The external debt and liabilities stood at 64.1 % of GDP in end-June 1999, declined to 28.3 % in end-March 2006. The annual debt servicing payments made during the period 1999-2000 to 2003-04 averaged just above $5 billion per annum. This amount has drastically come down to around $3 billion in 2004-05. An amount of $2.4 billion has been paid during July-March 2005-06 and the amount rolled over declined from $4.1 billion in 1999-2000 to $1.1 billion in July-March 2005-06.
On
March 23, 2006, Pakistan successfully issued US $500 million new 10-year
Eurobond and US $300 million new 30-year Bonds in the
international debt capital markets lead managed by J. P Morgan, Citi group and
Deutsche Bank.

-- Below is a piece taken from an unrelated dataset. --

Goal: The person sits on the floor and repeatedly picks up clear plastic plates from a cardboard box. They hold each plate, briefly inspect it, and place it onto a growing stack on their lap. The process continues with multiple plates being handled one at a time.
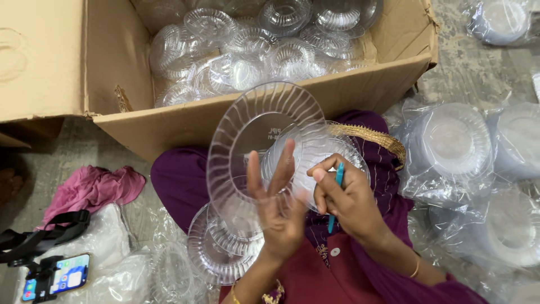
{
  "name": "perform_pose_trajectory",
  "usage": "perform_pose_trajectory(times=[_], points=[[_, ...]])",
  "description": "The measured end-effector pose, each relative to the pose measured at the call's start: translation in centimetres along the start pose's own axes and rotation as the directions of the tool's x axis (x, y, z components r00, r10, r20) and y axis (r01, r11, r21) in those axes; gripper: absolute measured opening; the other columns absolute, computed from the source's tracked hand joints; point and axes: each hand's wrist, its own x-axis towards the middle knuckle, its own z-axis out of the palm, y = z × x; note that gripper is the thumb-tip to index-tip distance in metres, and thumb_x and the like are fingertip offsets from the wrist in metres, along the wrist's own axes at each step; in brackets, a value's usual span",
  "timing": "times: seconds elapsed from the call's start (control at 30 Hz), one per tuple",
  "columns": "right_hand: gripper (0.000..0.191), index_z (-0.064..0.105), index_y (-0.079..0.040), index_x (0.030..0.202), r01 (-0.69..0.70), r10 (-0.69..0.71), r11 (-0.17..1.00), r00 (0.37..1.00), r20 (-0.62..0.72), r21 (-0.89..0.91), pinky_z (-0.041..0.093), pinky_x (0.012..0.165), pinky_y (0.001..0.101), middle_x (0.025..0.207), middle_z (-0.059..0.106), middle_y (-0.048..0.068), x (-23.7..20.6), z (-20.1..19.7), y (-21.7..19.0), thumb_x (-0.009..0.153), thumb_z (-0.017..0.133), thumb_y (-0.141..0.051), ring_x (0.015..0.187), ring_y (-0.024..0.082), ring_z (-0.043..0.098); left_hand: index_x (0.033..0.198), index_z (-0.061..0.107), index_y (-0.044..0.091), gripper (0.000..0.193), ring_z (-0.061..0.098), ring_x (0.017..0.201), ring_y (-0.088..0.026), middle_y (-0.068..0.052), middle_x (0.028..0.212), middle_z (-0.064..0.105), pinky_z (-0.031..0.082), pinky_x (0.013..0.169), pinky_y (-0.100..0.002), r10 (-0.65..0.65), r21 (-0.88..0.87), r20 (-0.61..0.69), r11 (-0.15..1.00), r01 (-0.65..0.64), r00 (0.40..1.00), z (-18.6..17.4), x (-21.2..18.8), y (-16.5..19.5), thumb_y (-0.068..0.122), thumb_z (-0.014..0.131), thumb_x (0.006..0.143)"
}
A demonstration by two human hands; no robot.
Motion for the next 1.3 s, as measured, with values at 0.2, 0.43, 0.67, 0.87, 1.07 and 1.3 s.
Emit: perform_pose_trajectory(times=[0.2,0.43,0.67,0.87,1.07,1.3], points=[[0.031,0.049,-0.005,0.133,0.272,-0.267,0.959,0.961,0.074,-0.079,0.039,0.057,0.0212,0.091,0.061,0.002,-0.5,-3.2,0.0,0.110,0.043,-0.026,0.066,0.006,0.049,0.156,0.024,0.000,0.059,0.064,0.126,-0.042,-0.034,0.146,0.054,0.064,0.093,-0.045,-0.546,-0.488,-0.137,0.763,0.423,0.827,-0.3,0.8,0.0,0.000,0.044,0.100],[0.065,0.051,-0.006,0.111,0.460,-0.440,0.835,0.888,0.137,-0.302,0.031,0.055,0.0187,0.076,0.045,-0.006,0.8,-7.7,0.5,0.088,0.071,-0.064,0.061,0.001,0.038,0.150,0.030,-0.003,0.055,0.069,0.119,-0.040,-0.034,0.139,0.059,0.065,0.088,-0.041,-0.655,-0.502,-0.002,0.654,0.566,0.755,0.5,1.2,1.5,0.000,0.046,0.098],[0.091,0.039,-0.011,0.101,0.466,-0.440,0.830,0.885,0.154,-0.308,0.036,0.058,0.0201,0.080,0.043,-0.005,1.5,-7.9,0.1,0.057,0.086,-0.076,0.067,0.004,0.043,0.150,0.030,-0.002,0.054,0.068,0.120,-0.037,-0.032,0.140,0.059,0.065,0.088,-0.040,-0.668,-0.518,0.063,0.613,0.597,0.741,1.1,1.2,2.1,0.000,0.045,0.099],[0.081,0.042,-0.013,0.092,0.472,-0.496,0.653,0.857,0.137,-0.592,0.041,0.059,0.0163,0.083,0.048,-0.004,1.8,-7.9,0.4,0.064,0.068,-0.083,0.068,0.004,0.051,0.150,0.031,-0.004,0.053,0.071,0.117,-0.036,-0.032,0.138,0.061,0.066,0.086,-0.039,-0.668,-0.501,0.019,0.637,0.586,0.744,1.5,1.4,1.9,-0.002,0.044,0.098],[0.086,0.044,-0.009,0.094,0.434,-0.463,0.737,0.883,0.081,-0.518,0.046,0.063,0.0192,0.085,0.051,-0.005,1.8,-7.3,0.7,0.068,0.065,-0.088,0.074,0.004,0.053,0.152,0.030,-0.004,0.055,0.070,0.116,-0.035,-0.032,0.137,0.061,0.066,0.086,-0.039,-0.658,-0.527,0.014,0.635,0.565,0.753,1.4,1.3,1.4,-0.005,0.043,0.099],[0.083,0.041,-0.011,0.092,0.401,-0.450,0.748,0.892,0.041,-0.529,0.034,0.057,0.0185,0.072,0.043,-0.008,2.0,-6.5,0.7,0.071,0.061,-0.089,0.065,0.002,0.044,0.152,0.030,-0.003,0.055,0.070,0.116,-0.035,-0.031,0.137,0.061,0.066,0.086,-0.039,-0.653,-0.536,-0.017,0.645,0.545,0.757,1.5,1.2,0.9,-0.005,0.042,0.099]])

This transaction,
which represented the first international 144A bond issued by Pakistan since
1999, raised significant interest amongst international Institutional investors.
By
issuing 10 and 30 year tranches, Pakistan completed its primary objective of
establishing a full Pakistani International yield curve in record time. With
over 170 accounts participating, books closed with total orders exceeding US
$2bn. The issue was over 2.5 times oversubscribed.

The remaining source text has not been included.